4HR adherence assay results obtained by IP-HPLC. (A1 and B1), line graphs. (A2 and B2), rod graphs. Protein adherences to 4HR-coated acrylamide beads and to non-coated acrylamide beads (positive control) were compared. Line graphs were normalized versus negative control using non-coated beads with no protein application (100%).
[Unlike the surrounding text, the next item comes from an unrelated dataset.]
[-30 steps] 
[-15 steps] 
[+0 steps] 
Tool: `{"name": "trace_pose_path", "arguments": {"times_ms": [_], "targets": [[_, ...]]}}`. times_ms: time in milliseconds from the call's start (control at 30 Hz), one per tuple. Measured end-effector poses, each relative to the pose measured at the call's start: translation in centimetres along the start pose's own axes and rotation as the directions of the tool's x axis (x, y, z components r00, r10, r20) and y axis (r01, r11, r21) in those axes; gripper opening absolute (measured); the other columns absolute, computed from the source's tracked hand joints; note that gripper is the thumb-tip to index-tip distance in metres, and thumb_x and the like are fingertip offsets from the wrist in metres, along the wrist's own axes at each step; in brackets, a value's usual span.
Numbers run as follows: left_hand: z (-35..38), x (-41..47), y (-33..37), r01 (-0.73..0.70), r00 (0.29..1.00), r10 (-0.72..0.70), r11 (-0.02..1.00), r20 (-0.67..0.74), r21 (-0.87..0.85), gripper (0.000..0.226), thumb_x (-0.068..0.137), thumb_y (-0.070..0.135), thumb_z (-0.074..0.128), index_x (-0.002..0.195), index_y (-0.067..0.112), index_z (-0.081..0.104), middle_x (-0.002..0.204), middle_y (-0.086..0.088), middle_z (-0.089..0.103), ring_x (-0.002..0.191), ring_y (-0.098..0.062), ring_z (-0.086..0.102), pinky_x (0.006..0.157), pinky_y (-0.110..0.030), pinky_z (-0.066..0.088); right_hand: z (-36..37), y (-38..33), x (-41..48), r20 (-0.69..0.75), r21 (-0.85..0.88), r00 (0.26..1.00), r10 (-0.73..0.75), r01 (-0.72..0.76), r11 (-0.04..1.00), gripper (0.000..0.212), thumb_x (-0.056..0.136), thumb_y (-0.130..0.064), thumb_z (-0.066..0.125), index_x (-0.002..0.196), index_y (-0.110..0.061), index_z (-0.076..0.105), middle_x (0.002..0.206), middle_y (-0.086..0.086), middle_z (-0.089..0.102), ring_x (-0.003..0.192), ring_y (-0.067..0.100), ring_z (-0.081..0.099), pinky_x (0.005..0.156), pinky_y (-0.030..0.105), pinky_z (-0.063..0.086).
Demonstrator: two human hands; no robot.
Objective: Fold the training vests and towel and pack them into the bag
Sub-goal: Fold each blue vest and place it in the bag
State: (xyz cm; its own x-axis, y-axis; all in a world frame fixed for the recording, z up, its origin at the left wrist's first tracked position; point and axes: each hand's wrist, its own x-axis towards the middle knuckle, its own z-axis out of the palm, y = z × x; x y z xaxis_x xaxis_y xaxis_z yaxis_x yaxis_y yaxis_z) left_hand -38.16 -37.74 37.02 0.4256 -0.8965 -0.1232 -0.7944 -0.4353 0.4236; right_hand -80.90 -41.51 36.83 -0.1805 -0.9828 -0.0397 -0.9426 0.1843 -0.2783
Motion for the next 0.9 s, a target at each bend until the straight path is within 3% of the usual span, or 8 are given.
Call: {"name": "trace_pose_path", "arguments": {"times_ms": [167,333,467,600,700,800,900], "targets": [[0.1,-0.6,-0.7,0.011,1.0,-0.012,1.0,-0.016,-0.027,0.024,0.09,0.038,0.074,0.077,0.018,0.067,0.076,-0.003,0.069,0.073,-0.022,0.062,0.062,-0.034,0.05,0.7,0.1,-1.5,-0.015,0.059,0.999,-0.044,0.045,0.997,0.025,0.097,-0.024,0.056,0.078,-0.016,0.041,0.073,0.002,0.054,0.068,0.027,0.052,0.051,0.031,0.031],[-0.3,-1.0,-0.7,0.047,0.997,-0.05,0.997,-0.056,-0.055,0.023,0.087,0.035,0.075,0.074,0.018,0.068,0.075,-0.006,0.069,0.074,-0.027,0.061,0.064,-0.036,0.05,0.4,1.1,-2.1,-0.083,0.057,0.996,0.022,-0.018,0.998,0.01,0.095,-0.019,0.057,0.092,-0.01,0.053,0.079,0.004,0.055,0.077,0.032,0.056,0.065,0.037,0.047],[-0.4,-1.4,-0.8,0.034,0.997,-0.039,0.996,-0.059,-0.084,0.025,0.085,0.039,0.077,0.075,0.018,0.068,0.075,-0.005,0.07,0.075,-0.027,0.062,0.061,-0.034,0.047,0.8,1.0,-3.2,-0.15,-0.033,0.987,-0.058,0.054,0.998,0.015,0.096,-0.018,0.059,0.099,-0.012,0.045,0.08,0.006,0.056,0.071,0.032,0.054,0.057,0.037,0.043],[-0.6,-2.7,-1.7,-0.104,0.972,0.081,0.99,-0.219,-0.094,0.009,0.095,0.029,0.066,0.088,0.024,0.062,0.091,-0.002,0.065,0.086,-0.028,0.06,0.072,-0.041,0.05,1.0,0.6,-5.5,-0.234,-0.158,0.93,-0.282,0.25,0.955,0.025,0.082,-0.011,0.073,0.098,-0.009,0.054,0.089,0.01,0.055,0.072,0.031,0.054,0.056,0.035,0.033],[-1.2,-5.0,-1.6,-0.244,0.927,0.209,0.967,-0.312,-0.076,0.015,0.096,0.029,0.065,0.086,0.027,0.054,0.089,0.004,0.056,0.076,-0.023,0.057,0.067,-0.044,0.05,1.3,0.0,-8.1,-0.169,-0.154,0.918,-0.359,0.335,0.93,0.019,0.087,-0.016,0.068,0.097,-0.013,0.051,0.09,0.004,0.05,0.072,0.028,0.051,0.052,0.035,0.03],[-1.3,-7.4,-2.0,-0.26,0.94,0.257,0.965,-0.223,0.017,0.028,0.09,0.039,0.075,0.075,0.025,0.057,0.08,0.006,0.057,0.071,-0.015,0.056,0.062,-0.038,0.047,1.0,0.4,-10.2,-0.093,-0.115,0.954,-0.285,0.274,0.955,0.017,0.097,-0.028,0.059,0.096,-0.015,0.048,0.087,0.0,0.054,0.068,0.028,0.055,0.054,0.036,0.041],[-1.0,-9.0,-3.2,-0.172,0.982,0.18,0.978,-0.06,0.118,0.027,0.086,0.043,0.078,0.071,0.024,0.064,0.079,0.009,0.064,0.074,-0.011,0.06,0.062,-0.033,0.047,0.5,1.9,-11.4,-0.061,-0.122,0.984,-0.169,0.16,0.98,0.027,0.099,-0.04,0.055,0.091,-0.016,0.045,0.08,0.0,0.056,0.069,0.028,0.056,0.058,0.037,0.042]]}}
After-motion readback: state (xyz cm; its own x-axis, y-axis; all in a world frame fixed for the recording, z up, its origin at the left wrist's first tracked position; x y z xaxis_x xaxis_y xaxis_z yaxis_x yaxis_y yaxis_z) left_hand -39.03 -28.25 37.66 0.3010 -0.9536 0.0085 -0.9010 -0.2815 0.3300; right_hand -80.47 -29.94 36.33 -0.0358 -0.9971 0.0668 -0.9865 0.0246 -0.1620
Rod graphs showing adherence and lack of adherence to 4HR as compared with positive control (100%) as determined by IP-HPLC. A: 4HR adherence to cellular proliferation, epigenetic modification, and protein translation-related proteins. B: 4HR adherence to growth factors, RAS signaling, and NFkB signaling proteins.

Figure 7

4HR adherence assay results obtained by IP-HPLC. (A1 and B1), line graphs. (A2 and B2), rod graphs. Protein adherences to 4HR-coated acrylamide beads and non-coated acrylamide beads were compared. Line graphs were normalized versus negative control using non-coated beads with no protein application (100%). Rod graphs showing adherence and lack of adherence to 4HR as compared with positive control (100%) as determined by IP-HPLC. A: 4HR adherence to inflammation and apoptosis-related proteins. B: 4HR adherence to angiogenesis, osteogenesis, oncogenesis, and cell protection-related proteins.

Figure 8

STAR plot representation of 4HR adherence assay results. Many proteins that bound to 4HR were downregulated when RAW 264.7 cells were treated with 4HR, and conversely most proteins that did not bind to 4HR were upregulated by 4HR. Blue line: protein expressional changes (%) in RAW 264.7 cells induced by treatment with 4HR for 16 hours. Red line: 4HR adherence (%).